## What you have to do
Every line of the records below that holds the word "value" belongs in the answer.

## Data excerpts

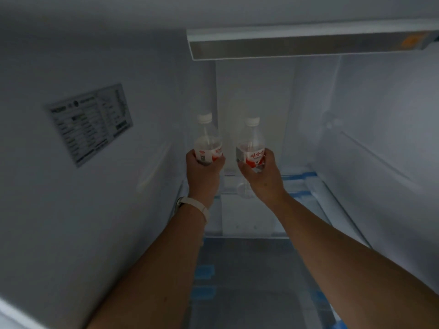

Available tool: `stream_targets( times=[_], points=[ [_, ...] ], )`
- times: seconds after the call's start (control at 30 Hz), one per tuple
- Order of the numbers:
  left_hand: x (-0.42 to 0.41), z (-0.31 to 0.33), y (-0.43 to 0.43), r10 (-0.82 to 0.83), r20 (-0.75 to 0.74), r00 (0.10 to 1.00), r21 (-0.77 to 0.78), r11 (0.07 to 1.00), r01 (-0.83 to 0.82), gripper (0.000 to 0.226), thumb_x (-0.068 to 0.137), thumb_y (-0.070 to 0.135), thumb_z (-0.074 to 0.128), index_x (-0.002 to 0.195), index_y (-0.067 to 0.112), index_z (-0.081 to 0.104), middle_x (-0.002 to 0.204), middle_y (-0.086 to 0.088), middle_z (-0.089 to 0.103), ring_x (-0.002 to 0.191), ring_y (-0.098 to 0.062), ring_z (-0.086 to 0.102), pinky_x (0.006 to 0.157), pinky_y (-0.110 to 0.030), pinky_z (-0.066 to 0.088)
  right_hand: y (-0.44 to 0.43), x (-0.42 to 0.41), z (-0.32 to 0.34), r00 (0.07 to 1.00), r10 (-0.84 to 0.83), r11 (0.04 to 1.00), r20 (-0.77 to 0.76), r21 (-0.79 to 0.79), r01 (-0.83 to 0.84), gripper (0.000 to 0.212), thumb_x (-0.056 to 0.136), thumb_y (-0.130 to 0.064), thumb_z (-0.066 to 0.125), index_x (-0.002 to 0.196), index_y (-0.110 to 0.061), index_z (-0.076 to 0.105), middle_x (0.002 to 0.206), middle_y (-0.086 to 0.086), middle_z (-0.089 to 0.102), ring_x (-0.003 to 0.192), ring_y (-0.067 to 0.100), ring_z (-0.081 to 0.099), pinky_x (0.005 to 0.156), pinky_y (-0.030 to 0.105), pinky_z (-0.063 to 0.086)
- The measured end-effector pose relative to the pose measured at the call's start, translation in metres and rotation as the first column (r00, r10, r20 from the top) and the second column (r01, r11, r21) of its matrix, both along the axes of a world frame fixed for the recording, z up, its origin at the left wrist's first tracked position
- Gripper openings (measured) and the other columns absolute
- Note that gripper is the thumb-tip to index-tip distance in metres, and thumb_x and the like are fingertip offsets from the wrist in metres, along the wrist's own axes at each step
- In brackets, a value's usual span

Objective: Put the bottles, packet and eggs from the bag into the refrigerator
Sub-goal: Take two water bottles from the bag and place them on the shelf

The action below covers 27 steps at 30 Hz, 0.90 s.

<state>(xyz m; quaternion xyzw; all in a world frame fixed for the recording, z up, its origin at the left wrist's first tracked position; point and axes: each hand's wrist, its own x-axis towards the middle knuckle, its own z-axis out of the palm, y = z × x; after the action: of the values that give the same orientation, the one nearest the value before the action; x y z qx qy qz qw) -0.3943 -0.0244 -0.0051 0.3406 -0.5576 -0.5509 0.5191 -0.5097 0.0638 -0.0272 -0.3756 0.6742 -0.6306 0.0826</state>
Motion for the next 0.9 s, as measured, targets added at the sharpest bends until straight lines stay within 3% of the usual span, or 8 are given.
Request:
stream_targets(
  times=[0.17,0.33,0.43,0.5,0.57,0.7,0.8,0.9],
  points=[
    [0.003,-0.014,-0.001,0.001,0.039,0.999,-0.007,1.0,-0.001,0.047,0.078,0.012,0.082,0.115,0.016,0.053,0.096,0.009,0.063,0.081,-0.002,0.062,0.059,-0.006,0.048,-0.003,-0.003,-0.002,1.0,0.019,0.999,0.001,0.026,-0.019,0.05,0.086,-0.033,0.074,0.124,-0.029,0.041,0.104,-0.025,0.054,0.089,-0.015,0.054,0.07,0.002,0.04],
    [0.005,-0.013,0.001,-0.032,0.123,0.992,-0.023,0.999,0.035,0.05,0.079,0.019,0.082,0.12,0.02,0.052,0.099,0.012,0.062,0.085,0.001,0.061,0.059,-0.006,0.046,-0.003,-0.001,0.005,0.998,0.051,0.994,0.038,0.094,-0.055,0.054,0.086,-0.034,0.074,0.128,-0.022,0.043,0.102,-0.016,0.056,0.086,-0.008,0.053,0.066,0.007,0.037],
    [0.008,-0.012,0.0,-0.1,0.15,0.984,0.018,0.995,0.099,0.051,0.082,0.024,0.08,0.122,0.022,0.049,0.104,0.009,0.062,0.089,-0.002,0.06,0.066,-0.013,0.045,0.0,0.002,0.005,0.996,0.079,0.988,0.035,0.132,-0.083,0.059,0.085,-0.032,0.075,0.13,-0.02,0.041,0.108,-0.012,0.056,0.099,0.008,0.058,0.079,0.019,0.041],
    [0.01,-0.009,0.003,-0.111,0.18,0.977,0.048,0.993,0.104,0.054,0.083,0.026,0.08,0.125,0.022,0.047,0.108,0.007,0.061,0.088,0.001,0.058,0.068,-0.015,0.044,0.007,0.005,0.006,0.997,0.075,0.987,0.036,0.142,-0.079,0.065,0.085,-0.031,0.075,0.137,-0.016,0.037,0.115,-0.009,0.052,0.104,0.009,0.054,0.085,0.022,0.039],
    [0.014,-0.007,0.008,-0.103,0.196,0.975,0.068,0.993,0.092,0.063,0.083,0.024,0.079,0.134,0.02,0.042,0.117,0.003,0.06,0.091,-0.003,0.058,0.075,-0.019,0.047,0.014,0.007,0.004,0.997,0.071,0.986,0.029,0.15,-0.074,0.068,0.087,-0.03,0.074,0.141,-0.017,0.035,0.118,-0.01,0.049,0.105,0.007,0.049,0.086,0.02,0.037],
    [0.024,-0.009,0.026,-0.042,0.232,0.972,0.139,0.99,0.009,0.089,0.086,0.024,0.075,0.154,0.017,0.017,0.143,-0.006,0.049,0.121,-0.022,0.054,0.098,-0.032,0.046,0.03,0.013,0.003,0.999,0.053,0.982,0.0,0.181,-0.052,0.064,0.089,-0.029,0.071,0.141,-0.018,0.036,0.117,-0.01,0.047,0.105,0.006,0.049,0.077,0.01,0.038],
    [0.031,-0.015,0.043,-0.052,0.291,0.955,0.05,0.998,0.039,0.062,0.086,0.027,0.07,0.139,0.021,0.037,0.135,-0.004,0.055,0.107,-0.016,0.057,0.088,-0.027,0.049,0.04,0.02,0.003,1.0,0.019,0.979,-0.025,0.202,-0.014,0.06,0.091,-0.032,0.068,0.14,-0.016,0.038,0.122,-0.003,0.051,0.111,0.014,0.052,0.088,0.023,0.04],
    [0.045,-0.016,0.058,-0.033,0.409,0.912,-0.053,0.997,0.059,0.075,0.074,0.047,0.064,0.139,0.015,0.043,0.134,-0.007,0.056,0.117,-0.023,0.058,0.1,-0.041,0.05,0.05,0.029,0.002,0.995,-0.01,0.971,-0.102,0.238,0.034,0.055,0.093,-0.034,0.064,0.139,-0.016,0.042,0.132,0.002,0.052,0.117,0.017,0.052,0.098,0.031,0.043]
  ],
)
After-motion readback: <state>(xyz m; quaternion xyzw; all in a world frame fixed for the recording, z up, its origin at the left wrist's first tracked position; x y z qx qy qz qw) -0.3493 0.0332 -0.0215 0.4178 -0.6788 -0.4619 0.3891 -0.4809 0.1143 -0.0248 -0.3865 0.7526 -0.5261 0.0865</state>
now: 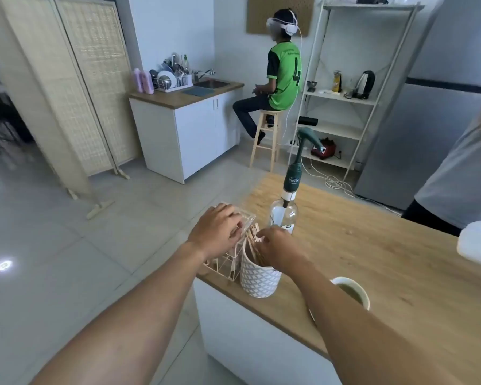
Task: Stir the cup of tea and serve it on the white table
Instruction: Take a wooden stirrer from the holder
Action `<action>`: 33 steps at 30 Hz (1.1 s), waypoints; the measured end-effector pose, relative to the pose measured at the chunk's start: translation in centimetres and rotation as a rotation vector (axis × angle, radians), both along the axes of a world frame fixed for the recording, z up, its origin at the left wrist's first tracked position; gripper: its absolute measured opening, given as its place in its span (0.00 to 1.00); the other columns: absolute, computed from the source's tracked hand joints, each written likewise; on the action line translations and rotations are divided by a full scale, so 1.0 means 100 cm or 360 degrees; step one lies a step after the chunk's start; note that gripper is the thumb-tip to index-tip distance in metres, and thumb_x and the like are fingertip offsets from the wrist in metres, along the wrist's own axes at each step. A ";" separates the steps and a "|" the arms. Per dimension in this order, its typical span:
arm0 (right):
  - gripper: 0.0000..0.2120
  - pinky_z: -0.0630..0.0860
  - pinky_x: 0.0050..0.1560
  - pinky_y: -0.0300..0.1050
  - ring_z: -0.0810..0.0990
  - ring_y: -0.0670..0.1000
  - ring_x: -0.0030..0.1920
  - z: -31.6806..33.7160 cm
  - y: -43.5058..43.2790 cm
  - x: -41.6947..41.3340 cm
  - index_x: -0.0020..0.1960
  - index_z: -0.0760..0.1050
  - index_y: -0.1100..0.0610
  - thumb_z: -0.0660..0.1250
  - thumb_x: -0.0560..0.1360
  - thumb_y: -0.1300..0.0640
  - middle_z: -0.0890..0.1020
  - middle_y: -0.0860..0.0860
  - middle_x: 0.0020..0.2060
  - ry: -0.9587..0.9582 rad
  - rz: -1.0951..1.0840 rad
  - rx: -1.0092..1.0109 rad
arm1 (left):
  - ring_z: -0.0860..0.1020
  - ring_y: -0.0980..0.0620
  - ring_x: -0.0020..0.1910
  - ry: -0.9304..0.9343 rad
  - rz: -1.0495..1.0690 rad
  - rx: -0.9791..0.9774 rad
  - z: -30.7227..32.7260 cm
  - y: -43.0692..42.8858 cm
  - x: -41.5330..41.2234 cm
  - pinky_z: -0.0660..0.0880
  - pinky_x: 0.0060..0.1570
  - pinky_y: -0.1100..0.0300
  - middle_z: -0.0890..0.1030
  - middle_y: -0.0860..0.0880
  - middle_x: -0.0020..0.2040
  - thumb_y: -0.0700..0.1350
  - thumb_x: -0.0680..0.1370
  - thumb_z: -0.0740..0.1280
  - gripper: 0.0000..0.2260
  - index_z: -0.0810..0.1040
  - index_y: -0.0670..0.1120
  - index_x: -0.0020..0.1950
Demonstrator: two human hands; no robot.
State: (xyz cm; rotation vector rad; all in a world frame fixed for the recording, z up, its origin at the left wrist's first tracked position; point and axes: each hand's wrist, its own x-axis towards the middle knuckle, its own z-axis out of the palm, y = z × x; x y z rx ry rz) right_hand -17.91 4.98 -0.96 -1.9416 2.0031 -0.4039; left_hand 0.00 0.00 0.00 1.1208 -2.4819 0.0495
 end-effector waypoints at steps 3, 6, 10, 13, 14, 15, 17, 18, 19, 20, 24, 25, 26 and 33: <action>0.14 0.78 0.54 0.53 0.80 0.57 0.54 -0.002 -0.005 0.007 0.59 0.79 0.52 0.62 0.78 0.49 0.79 0.53 0.56 0.0123 0.0016 -0.0035 | 0.76 0.46 0.55 -0.0033 -0.0030 -0.0037 0.000 -0.002 -0.005 0.72 0.53 0.52 0.79 0.48 0.50 0.47 0.77 0.65 0.07 0.81 0.46 0.49; 0.13 0.77 0.50 0.51 0.81 0.58 0.50 -0.005 -0.008 0.012 0.54 0.79 0.54 0.59 0.79 0.50 0.80 0.55 0.51 0.0211 0.0032 -0.0115 | 0.75 0.46 0.55 -0.0037 -0.0029 -0.0010 0.000 -0.002 -0.010 0.72 0.54 0.52 0.79 0.48 0.51 0.47 0.77 0.64 0.08 0.81 0.46 0.51; 0.11 0.75 0.42 0.48 0.81 0.59 0.45 -0.008 -0.010 0.005 0.46 0.79 0.55 0.59 0.79 0.53 0.81 0.54 0.45 0.0186 0.0004 -0.0183 | 0.74 0.46 0.56 -0.0034 -0.0034 -0.0023 -0.001 -0.004 -0.013 0.69 0.56 0.52 0.79 0.48 0.52 0.48 0.78 0.64 0.09 0.81 0.46 0.52; 0.12 0.78 0.44 0.52 0.80 0.58 0.44 0.000 -0.008 -0.009 0.46 0.80 0.56 0.58 0.79 0.56 0.82 0.52 0.45 0.0022 -0.0069 -0.0245 | 0.74 0.47 0.56 -0.0033 -0.0048 -0.0037 0.002 -0.006 -0.020 0.68 0.56 0.53 0.79 0.48 0.53 0.48 0.79 0.63 0.09 0.80 0.46 0.53; 0.11 0.77 0.44 0.52 0.80 0.58 0.44 0.003 -0.008 -0.015 0.46 0.80 0.56 0.59 0.79 0.56 0.82 0.53 0.45 -0.0065 -0.0100 -0.0277 | 0.74 0.47 0.56 -0.0026 -0.0057 -0.0044 0.003 -0.006 -0.023 0.68 0.56 0.52 0.79 0.48 0.53 0.48 0.79 0.62 0.09 0.80 0.46 0.53; 0.11 0.76 0.43 0.50 0.80 0.58 0.44 0.009 -0.006 -0.025 0.46 0.80 0.58 0.60 0.79 0.56 0.82 0.53 0.43 -0.0157 -0.0144 -0.0311 | 0.74 0.47 0.56 -0.0022 -0.0070 -0.0046 0.005 -0.007 -0.030 0.67 0.57 0.53 0.79 0.48 0.53 0.48 0.80 0.62 0.10 0.79 0.46 0.54; 0.11 0.70 0.40 0.46 0.78 0.56 0.41 0.021 -0.005 -0.042 0.47 0.80 0.60 0.61 0.80 0.57 0.81 0.53 0.40 -0.0356 -0.0249 -0.0363 | 0.75 0.48 0.57 -0.0004 -0.0098 -0.0014 0.008 -0.008 -0.040 0.67 0.57 0.53 0.80 0.50 0.55 0.48 0.80 0.62 0.10 0.79 0.46 0.54; 0.10 0.70 0.40 0.45 0.77 0.55 0.40 0.026 -0.003 -0.051 0.48 0.80 0.60 0.62 0.80 0.57 0.81 0.52 0.39 -0.0450 -0.0319 -0.0391 | 0.75 0.48 0.57 0.0008 -0.0127 0.0005 0.009 -0.008 -0.047 0.67 0.57 0.54 0.81 0.50 0.55 0.48 0.80 0.61 0.10 0.79 0.46 0.54; 0.10 0.71 0.40 0.45 0.78 0.54 0.40 0.031 0.000 -0.062 0.49 0.80 0.59 0.62 0.80 0.57 0.80 0.51 0.39 -0.0550 -0.0401 -0.0412 | 0.76 0.48 0.56 0.0015 -0.0160 0.0014 0.011 -0.008 -0.054 0.68 0.57 0.54 0.81 0.50 0.55 0.48 0.80 0.61 0.10 0.79 0.46 0.54; 0.09 0.73 0.40 0.44 0.79 0.53 0.39 0.036 0.004 -0.074 0.50 0.80 0.58 0.62 0.80 0.57 0.81 0.50 0.39 -0.0649 -0.0480 -0.0430 | 0.76 0.48 0.56 0.0020 -0.0190 0.0035 0.013 -0.007 -0.063 0.68 0.56 0.54 0.82 0.50 0.54 0.48 0.80 0.61 0.10 0.79 0.46 0.53; 0.09 0.76 0.39 0.45 0.79 0.49 0.35 0.047 0.023 -0.122 0.49 0.79 0.56 0.60 0.81 0.58 0.82 0.51 0.40 -0.0891 -0.0709 -0.0471 | 0.77 0.47 0.56 0.0086 -0.0315 0.0080 0.015 0.000 -0.101 0.70 0.57 0.52 0.83 0.49 0.54 0.49 0.80 0.61 0.10 0.80 0.46 0.53; 0.09 0.76 0.40 0.48 0.79 0.49 0.35 0.049 0.030 -0.134 0.49 0.78 0.56 0.60 0.81 0.58 0.81 0.52 0.40 -0.0931 -0.0770 -0.0486 | 0.77 0.47 0.56 0.0113 -0.0361 0.0089 0.015 0.003 -0.113 0.71 0.57 0.52 0.83 0.49 0.54 0.49 0.80 0.61 0.10 0.80 0.46 0.53; 0.09 0.76 0.40 0.50 0.78 0.49 0.34 0.051 0.036 -0.143 0.48 0.78 0.56 0.59 0.81 0.59 0.81 0.52 0.40 -0.0976 -0.0827 -0.0496 | 0.78 0.47 0.56 0.0130 -0.0397 0.0117 0.016 0.006 -0.122 0.70 0.57 0.53 0.83 0.49 0.54 0.49 0.80 0.61 0.11 0.80 0.46 0.55; 0.09 0.75 0.36 0.42 0.76 0.48 0.34 0.060 0.087 -0.200 0.51 0.78 0.59 0.58 0.82 0.60 0.78 0.51 0.38 -0.1104 -0.1145 -0.0609 | 0.79 0.47 0.50 0.0121 -0.0650 0.0289 0.009 0.039 -0.188 0.73 0.48 0.53 0.84 0.48 0.50 0.49 0.81 0.61 0.10 0.80 0.46 0.53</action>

## Exercise response
- In brackets, a value's usual span
<state>(xyz m; quaternion xyzw; all in a world frame fixed for the recording, z up, its origin at the left wrist's first tracked position; point and axes: each hand's wrist, its own x-axis towards the middle knuckle, its own z-axis out of the palm, y = z × x; after the action: of the values that give the same orientation, the one nearest the value before the action; x y z qx qy qz qw) -0.3943 -0.0244 -0.0051 0.3406 -0.5576 -0.5509 0.5191 -0.5097 0.0638 -0.0272 -0.3756 0.6742 -0.6306 0.0826</state>

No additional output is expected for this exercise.